Quality of cryopreserved African catfish sperm following post-thaw storage

Abstract

Experiments were carried out to test the fertilizing capacity and viability of cryopreserved African catfish (Clarias gariepinus) sperm following post-thaw storage at 4°C and following activation with water. In the first experiment, cryopreserved sperm was thawed and stored in a refrigerator for time periods ranging from 0 to 96 h before being used for fertilization. In all cases sperm stored for 24 h resulted in the highest fertilization percentages (37 ± 9%) which was significantly higher than that observed with sperm used for fertilization immediately after thawing (21 ± 4%, P < 0.05). These observations were later confirmed by flow cytometric assessment of membrane integrity of spermatozoa which showed an increase of the percentage of membrane-intact cells from 2 h post-thaw (66 ± 3%) to 26 h (77 ± 3%).
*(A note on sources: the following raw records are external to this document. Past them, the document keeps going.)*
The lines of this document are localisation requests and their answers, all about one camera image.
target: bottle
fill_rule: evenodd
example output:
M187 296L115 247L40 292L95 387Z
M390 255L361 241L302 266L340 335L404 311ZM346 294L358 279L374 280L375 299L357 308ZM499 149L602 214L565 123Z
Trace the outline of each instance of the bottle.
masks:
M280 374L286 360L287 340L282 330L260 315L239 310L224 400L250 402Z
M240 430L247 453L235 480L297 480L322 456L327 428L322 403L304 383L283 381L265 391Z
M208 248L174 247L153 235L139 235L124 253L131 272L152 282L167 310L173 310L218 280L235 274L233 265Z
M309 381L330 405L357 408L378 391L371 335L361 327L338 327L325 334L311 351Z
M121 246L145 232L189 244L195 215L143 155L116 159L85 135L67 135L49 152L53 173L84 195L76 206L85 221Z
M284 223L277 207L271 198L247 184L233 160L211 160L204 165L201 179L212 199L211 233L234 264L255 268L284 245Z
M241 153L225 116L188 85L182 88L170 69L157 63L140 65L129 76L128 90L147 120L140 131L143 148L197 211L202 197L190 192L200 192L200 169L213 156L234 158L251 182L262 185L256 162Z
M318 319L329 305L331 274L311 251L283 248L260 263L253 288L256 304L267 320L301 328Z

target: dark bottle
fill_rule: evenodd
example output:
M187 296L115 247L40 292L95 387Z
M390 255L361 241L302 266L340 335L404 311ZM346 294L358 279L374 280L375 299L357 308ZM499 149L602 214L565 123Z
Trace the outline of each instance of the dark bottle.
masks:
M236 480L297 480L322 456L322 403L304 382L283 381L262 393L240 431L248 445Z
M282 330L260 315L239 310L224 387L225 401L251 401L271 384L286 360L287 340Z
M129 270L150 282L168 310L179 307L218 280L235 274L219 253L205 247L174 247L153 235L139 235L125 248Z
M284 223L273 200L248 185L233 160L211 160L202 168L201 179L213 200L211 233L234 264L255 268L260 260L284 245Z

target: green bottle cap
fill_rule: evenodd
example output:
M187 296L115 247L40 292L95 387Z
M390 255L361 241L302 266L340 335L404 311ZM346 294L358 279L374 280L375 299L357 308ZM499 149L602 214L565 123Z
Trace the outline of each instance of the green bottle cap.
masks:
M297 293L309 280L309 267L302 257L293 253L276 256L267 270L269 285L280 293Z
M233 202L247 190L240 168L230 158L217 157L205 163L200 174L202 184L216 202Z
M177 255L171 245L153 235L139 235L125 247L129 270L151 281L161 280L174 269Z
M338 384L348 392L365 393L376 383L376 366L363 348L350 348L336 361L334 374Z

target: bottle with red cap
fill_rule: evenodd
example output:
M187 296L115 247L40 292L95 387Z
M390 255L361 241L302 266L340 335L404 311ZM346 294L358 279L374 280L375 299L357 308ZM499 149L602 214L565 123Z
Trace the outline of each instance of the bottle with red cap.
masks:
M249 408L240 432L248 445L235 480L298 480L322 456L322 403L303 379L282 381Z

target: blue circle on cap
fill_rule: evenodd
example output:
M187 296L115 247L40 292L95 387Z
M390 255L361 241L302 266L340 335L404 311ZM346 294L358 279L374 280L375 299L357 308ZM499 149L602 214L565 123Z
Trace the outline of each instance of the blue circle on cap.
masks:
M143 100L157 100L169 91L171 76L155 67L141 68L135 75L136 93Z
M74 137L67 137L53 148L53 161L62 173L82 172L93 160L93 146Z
In the second experiment, thawed and fresh sperm of African catfish was activated with water and used for fertilization at different time periods post-activation ranging from 0 to 120 s. The highest fertilization rate with cryopreserved sperm (72 ± 12%) was observed when eggs were fertilized with sperm activated for 20 s, however, sperm cells activated for 120 s were still able to fertilize eggs, albeit at a low rate (2 ± 3%). It was also noted that in the second trial of experiment 2 cryopreserved sperm resulted in significantly higher fertilization percentages than freshly extracted semen (P < 0.05).